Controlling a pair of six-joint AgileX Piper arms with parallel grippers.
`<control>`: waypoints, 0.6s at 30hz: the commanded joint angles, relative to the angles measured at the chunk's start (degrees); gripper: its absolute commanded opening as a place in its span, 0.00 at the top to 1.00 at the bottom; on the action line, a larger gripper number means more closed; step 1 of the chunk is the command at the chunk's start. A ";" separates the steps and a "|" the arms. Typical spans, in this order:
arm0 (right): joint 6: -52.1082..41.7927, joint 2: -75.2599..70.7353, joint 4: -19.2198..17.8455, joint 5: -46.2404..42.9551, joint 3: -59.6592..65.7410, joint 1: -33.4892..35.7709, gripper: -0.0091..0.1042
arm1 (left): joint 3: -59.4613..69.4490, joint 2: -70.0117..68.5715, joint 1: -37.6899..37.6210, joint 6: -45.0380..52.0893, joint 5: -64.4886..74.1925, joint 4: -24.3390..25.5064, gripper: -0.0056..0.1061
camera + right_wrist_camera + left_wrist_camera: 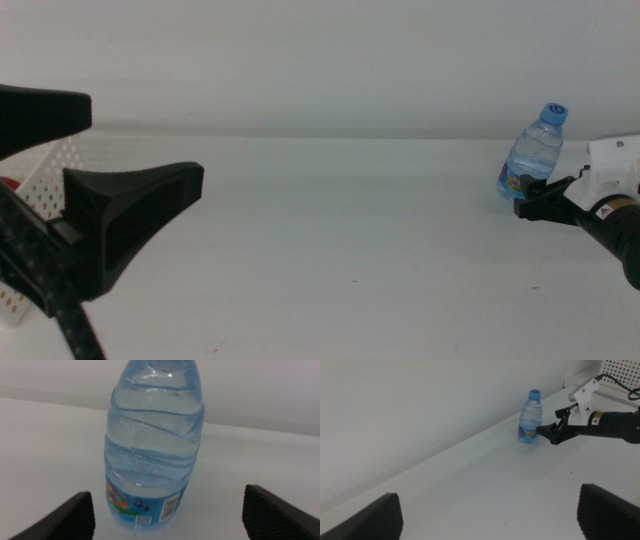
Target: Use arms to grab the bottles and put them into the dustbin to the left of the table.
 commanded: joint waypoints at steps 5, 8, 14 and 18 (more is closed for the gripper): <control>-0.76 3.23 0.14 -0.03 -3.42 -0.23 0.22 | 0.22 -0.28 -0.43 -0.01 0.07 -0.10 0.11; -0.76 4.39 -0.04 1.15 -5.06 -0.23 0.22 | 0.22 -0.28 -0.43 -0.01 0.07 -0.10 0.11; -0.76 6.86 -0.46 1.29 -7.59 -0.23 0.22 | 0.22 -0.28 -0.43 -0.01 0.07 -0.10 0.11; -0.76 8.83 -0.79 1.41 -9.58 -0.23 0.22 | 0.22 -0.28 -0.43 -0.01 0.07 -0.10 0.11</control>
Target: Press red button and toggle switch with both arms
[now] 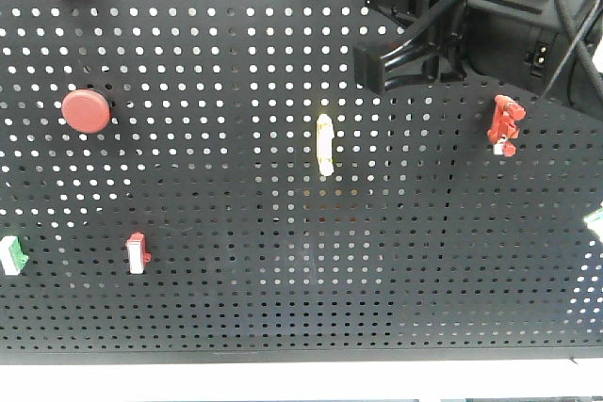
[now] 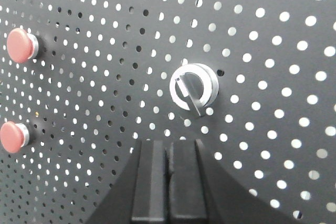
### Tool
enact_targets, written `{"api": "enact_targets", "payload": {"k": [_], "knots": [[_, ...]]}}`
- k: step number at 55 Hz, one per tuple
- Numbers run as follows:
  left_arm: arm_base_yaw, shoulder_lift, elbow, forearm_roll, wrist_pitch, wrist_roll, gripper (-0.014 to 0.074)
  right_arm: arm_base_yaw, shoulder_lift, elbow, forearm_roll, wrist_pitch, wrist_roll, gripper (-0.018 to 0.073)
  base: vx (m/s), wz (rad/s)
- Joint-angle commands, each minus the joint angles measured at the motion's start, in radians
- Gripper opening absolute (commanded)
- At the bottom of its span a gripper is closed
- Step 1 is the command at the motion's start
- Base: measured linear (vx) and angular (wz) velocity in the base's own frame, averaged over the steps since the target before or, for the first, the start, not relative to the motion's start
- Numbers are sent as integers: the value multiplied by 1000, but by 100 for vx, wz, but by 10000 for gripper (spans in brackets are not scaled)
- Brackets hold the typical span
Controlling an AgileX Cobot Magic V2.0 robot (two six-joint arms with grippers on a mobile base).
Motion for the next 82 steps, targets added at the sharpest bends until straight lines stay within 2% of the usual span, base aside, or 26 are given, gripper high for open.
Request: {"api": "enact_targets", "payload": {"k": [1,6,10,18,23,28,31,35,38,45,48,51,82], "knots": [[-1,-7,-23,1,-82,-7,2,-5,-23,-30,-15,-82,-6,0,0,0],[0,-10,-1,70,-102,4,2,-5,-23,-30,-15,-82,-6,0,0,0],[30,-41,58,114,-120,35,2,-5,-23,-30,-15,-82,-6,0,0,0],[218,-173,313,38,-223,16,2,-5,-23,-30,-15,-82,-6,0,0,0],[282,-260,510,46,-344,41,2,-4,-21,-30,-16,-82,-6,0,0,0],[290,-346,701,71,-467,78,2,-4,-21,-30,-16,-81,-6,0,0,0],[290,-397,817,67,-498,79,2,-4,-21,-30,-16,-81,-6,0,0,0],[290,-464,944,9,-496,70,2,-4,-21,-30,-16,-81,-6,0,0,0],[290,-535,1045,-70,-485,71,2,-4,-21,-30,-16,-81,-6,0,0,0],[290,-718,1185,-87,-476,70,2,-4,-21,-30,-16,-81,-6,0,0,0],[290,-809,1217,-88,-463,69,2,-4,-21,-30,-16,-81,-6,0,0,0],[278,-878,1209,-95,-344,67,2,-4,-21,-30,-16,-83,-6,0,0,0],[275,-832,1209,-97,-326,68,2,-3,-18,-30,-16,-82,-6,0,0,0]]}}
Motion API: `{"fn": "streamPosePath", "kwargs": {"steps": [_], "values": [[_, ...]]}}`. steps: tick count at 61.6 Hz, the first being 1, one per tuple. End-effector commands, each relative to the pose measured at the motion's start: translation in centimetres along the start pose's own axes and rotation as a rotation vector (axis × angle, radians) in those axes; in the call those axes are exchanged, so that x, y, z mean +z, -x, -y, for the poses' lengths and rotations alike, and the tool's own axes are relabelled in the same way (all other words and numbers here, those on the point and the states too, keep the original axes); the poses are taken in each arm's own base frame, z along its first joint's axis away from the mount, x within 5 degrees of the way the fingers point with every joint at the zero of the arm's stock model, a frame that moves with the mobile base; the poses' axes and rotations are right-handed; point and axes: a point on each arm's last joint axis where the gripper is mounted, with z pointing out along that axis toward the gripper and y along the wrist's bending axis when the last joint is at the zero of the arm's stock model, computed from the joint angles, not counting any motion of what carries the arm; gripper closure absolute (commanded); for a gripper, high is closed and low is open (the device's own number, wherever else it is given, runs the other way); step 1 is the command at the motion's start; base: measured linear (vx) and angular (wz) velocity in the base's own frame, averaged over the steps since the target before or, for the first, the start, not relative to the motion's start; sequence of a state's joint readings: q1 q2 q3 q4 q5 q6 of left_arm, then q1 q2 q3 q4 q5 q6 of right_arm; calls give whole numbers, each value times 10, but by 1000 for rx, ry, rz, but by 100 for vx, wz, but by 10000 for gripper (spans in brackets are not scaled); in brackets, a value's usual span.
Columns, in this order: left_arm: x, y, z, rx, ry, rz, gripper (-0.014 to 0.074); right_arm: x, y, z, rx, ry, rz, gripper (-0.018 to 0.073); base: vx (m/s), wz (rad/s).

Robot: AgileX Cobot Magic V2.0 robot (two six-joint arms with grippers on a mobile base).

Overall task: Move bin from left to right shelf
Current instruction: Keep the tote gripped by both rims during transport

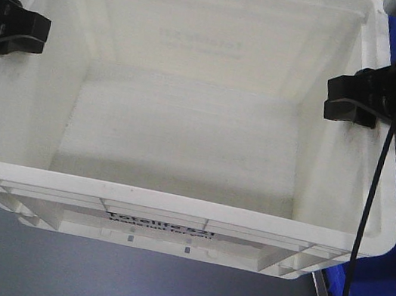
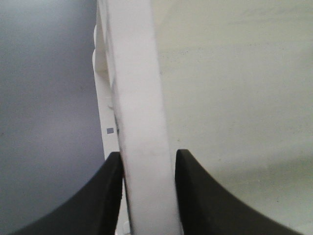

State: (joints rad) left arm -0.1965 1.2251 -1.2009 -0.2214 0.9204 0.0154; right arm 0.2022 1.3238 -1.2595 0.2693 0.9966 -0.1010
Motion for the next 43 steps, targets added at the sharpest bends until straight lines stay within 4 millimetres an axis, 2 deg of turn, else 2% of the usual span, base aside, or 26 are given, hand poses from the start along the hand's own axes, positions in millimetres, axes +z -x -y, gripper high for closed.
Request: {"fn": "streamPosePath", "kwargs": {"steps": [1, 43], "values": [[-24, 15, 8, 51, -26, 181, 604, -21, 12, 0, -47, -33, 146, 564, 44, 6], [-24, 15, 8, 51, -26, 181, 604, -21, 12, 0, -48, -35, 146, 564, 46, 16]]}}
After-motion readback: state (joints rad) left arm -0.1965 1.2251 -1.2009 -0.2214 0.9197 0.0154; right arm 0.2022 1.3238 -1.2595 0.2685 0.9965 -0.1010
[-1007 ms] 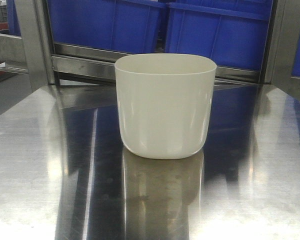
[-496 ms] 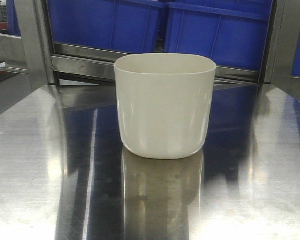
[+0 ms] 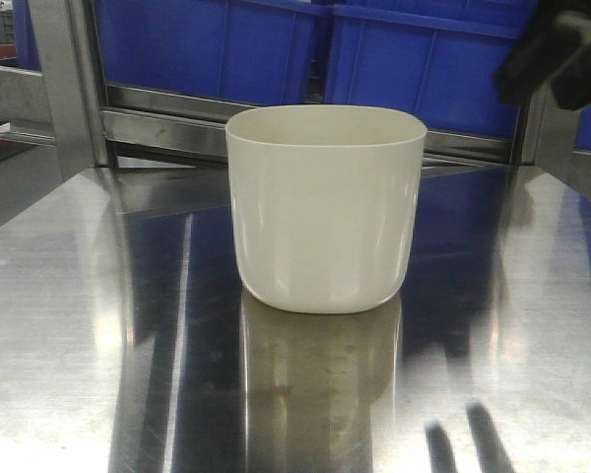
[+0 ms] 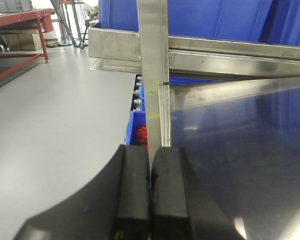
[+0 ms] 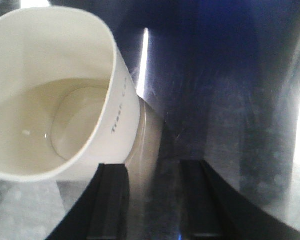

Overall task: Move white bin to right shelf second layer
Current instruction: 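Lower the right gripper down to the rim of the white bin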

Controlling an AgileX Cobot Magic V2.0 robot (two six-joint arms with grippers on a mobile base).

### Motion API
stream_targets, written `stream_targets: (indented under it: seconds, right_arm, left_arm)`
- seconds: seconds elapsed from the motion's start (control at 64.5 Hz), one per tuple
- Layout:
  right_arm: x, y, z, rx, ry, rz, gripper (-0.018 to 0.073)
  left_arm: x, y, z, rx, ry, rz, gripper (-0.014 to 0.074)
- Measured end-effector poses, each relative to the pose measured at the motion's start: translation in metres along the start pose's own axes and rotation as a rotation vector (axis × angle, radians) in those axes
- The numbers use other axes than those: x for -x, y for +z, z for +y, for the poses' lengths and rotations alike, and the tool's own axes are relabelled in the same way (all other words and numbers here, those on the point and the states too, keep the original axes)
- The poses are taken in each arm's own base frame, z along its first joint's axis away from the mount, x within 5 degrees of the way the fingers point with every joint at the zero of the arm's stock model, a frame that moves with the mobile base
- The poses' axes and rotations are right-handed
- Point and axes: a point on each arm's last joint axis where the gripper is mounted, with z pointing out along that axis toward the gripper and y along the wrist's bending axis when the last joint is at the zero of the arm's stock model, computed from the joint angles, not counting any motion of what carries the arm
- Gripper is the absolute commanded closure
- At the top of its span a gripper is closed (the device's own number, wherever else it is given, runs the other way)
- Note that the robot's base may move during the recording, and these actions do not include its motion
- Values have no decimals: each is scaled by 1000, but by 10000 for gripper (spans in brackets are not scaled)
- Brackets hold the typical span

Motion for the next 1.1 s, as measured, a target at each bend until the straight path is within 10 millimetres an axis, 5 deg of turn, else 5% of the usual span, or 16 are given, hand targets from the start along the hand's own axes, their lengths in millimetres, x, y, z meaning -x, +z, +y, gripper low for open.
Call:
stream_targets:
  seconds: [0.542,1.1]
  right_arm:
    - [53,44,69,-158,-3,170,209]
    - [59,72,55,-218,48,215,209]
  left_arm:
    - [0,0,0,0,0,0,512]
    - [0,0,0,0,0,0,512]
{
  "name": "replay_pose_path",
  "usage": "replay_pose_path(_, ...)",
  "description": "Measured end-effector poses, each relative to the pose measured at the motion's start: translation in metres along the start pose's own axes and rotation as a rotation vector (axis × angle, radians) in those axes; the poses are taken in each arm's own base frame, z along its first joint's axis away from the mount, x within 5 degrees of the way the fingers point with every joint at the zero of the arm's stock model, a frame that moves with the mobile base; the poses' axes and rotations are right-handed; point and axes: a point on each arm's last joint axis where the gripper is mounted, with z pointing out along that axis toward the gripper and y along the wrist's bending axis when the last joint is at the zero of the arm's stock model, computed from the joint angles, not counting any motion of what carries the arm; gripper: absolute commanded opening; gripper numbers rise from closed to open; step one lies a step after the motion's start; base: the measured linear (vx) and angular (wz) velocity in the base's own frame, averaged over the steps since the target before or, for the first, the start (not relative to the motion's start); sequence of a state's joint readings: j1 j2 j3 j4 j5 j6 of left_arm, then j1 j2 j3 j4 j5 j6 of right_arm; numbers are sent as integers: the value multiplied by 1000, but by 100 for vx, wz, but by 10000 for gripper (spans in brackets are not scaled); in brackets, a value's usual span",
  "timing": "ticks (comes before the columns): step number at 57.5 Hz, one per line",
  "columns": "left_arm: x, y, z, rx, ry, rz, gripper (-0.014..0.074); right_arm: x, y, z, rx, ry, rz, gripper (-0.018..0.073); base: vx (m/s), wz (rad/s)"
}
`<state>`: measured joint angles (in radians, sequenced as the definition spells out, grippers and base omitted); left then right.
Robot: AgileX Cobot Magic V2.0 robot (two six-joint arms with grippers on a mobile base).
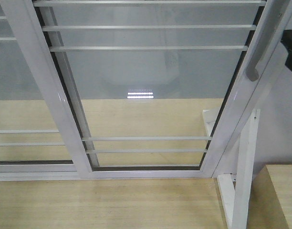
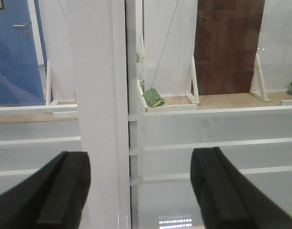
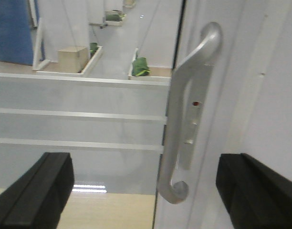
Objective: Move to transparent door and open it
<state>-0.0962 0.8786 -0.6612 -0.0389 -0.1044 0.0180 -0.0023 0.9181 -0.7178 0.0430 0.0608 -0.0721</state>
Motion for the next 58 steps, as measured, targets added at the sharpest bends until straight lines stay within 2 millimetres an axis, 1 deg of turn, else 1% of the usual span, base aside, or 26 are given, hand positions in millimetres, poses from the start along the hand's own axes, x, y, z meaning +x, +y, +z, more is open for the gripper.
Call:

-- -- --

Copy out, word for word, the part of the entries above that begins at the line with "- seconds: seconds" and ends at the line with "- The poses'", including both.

- seconds: seconds elapsed from the motion's start (control at 64.5 Hz), one per tuple
- Layout:
  right_arm: x, y, z, rx, ry, rz, gripper (-0.018 to 0.073)
  left_arm: x, y, z, rx, ry, rz, gripper (-0.014 to 0.074)
- Measured end-effector poses, each relative to the pose measured at the motion's start: translation in metres along the start pose's own axes and rotation as a rotation vector (axis × angle, radians) in those axes
- The numbers use other axes than those: x for -x, y for +z, z for +y, for the poses' lengths and rotations alike, and the tool's own axes are relabelled in the same way (all other words and numbers here, those on the point and the states too, keep the original axes)
- The poses are taken in each arm's own base frame, z along its first joint's axis away from the mount, x within 5 degrees of the way the fingers point with every joint at the zero of the arm's stock model, a frame that moves with the mobile base
- The poses' axes and rotations are right-handed

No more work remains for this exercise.